To give a rough idea, it costs around £1,200 to have internal asbestos insulation board removed from a single garage ceiling. Considering this money is provided to cover all maintenance and improvements at the school, it is clear to see why asbestos removal falls to the bottom of the list of priorities.
In 2012, MPs recommended that the government introduce and implement a policy for the phased removal of all asbestos from schools to be completed by 2028. Unfortunately, no such policy has yet been introduced.
The government says it does not yet have enough information to address the problem. The government aims to increase its knowledge about the current situation in schools and launched the Asbestos Management Assurance Process (AMAP) in March 2018 which asked all state funded schools and academies in England about their asbestos management practices. 88.4% of schools participated and of these, 80.9% of these schools confirmed the presence of asbestos in its buildings.
The findings from the AMAP do seem to suggest, however, that the management of asbestos in schools is generally effective, with 96.9% of participating schools having an asbestos register and a management plan.
The HSE considers schools to be low risk for asbestos exposure. With between 200 and 300 people dying each year as a result of exposure to asbestos they suffered as school children, the statistics would suggest otherwise.
It is clear that we are still a way off from the introduction of a policy designed to remove asbestos from all schools all together. Sadly, the only certainty we have is that whilst asbestos remains in place, it will continue to degrade each year and will continue to pose a real threat to the health of teachers, staff and pupils.
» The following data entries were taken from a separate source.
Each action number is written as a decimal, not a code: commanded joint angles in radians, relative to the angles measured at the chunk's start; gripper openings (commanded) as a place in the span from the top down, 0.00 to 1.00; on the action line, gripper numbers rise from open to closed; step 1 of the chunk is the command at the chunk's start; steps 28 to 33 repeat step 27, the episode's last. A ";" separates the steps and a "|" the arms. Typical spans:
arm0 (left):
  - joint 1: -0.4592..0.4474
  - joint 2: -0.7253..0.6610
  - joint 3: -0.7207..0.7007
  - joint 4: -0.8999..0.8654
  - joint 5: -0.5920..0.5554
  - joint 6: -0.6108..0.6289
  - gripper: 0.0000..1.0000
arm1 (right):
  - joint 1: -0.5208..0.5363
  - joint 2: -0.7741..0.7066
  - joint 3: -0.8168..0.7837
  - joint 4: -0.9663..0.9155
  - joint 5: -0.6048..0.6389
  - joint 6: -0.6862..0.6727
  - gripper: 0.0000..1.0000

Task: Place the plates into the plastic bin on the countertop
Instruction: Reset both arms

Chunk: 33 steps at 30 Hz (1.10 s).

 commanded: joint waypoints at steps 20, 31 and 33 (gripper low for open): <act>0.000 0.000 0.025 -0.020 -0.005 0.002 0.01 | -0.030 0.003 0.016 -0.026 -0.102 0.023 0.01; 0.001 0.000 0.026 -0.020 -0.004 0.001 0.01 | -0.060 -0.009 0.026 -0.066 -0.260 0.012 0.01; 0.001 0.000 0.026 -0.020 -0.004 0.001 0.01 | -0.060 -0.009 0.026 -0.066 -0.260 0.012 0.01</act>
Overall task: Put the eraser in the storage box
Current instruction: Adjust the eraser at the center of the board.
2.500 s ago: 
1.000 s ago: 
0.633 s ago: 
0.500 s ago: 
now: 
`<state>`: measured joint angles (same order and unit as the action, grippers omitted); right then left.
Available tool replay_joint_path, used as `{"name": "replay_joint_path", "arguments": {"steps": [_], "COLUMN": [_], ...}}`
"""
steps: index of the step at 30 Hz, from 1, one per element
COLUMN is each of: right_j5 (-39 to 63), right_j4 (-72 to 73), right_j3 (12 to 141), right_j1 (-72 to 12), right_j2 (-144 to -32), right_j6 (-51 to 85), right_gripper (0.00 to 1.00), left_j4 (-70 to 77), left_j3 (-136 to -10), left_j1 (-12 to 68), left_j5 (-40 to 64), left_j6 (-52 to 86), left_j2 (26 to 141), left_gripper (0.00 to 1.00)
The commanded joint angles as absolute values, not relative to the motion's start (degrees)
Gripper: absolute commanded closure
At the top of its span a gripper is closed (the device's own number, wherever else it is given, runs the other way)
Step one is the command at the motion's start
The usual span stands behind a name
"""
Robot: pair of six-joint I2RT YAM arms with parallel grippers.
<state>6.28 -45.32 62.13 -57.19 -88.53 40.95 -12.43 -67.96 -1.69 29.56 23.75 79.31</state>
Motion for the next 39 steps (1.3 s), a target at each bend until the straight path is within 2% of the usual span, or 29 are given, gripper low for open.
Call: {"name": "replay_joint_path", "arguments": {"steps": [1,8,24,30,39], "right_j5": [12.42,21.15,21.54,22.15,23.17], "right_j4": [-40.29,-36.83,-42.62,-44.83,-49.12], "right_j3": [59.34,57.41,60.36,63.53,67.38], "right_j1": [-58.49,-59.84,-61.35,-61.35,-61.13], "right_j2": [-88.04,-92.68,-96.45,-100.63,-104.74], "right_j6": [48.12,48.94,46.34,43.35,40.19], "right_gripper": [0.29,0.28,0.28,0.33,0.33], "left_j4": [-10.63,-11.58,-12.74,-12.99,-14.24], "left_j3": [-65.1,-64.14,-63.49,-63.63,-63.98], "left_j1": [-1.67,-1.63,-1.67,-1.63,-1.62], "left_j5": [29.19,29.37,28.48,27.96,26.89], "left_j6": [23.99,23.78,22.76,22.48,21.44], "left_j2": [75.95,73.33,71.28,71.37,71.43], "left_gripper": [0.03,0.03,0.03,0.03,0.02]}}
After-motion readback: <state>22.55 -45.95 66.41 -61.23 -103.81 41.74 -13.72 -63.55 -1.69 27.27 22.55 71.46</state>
Inhalation of only a few asbestos fibres can ultimately result in mesothelioma. There is no safe exposure limit. Until it is removed for good, we can make no guarantees that the lives of pupils, staff and teachers have been protected. Until a formal policy is implemented and asbestos removed from all schools for good, people will continue to be exposed to asbestos and diagnosed with mesothelioma for years to come.
On a positive note, it is good to see that a large number of schools have asbestos management plans in place. The effectiveness of these, however, is currently unknown and we must not forget those schools who failed to respond to the government’s AMAP request all together.
It is apparent that neither the schools nor the government have any real idea of the scale of the problem. On that basis, the only safe way to proceed would be for the government to commit to a fully funded, phased removal of all asbestos in schools. It will be expensive to remove all asbestos from schools but the future cost of the health of pupils and staff far outweighs this short term monetary burden.
In reality, “managing” asbestos is simply not enough. The failure to act poses unacceptable risks to the youngest and most vulnerable members of our society, and the professionals who teach and care for them.